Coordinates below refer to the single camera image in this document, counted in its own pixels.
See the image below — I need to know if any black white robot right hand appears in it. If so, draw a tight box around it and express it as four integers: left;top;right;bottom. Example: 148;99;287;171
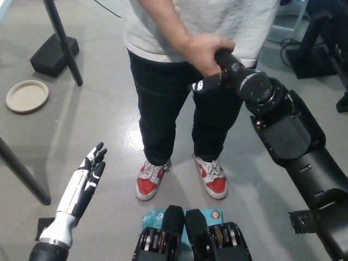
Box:
191;48;259;95

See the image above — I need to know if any person's bare right hand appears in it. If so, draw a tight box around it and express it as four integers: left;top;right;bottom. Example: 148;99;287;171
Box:
184;34;236;78

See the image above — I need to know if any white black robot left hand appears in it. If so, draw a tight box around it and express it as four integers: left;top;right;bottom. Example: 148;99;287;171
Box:
39;141;108;250

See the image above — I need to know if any person in grey shirt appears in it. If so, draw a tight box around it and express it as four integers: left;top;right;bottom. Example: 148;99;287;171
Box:
122;0;281;166

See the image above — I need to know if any robot left torso block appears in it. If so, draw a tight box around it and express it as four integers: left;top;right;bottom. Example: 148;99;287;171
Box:
132;205;185;261

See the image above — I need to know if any black slanted table leg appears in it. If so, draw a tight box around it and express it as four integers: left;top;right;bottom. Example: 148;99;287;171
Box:
0;135;52;206

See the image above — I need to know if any red white right sneaker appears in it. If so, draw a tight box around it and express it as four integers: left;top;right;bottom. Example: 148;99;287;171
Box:
135;159;172;201

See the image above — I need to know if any red white sneaker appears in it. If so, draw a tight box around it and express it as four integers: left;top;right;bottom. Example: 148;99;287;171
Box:
135;159;172;201
192;152;228;201

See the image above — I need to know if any black equipment stand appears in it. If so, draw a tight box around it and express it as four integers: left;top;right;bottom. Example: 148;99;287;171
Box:
287;10;348;90

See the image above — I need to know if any teal cardboard box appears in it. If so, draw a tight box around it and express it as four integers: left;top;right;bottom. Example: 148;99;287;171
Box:
141;208;224;245

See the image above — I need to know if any beige paper plate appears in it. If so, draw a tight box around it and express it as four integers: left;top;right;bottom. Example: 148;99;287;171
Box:
5;79;50;114

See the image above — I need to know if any black object foot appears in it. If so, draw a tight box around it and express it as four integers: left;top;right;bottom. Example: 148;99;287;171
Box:
335;91;348;114

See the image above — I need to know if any red white left sneaker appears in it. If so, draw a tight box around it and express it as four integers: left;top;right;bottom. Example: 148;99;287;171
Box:
192;152;228;201

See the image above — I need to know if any black rectangular base block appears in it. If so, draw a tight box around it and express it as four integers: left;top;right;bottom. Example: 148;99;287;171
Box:
29;35;80;78

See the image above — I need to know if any black round pole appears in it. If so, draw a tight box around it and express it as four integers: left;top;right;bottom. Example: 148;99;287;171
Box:
42;0;84;87

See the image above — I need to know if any black floor cable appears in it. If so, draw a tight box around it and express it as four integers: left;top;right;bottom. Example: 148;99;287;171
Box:
279;38;302;57

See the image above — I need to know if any white metal frame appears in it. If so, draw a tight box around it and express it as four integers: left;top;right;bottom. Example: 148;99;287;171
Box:
268;0;310;41

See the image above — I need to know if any thin black cable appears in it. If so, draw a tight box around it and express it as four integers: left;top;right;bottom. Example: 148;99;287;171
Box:
94;0;122;19
********
What you should do:
Go through the listing above and work out how many lines contain the string "person". Reply with the number alone.

Answer to the problem:
2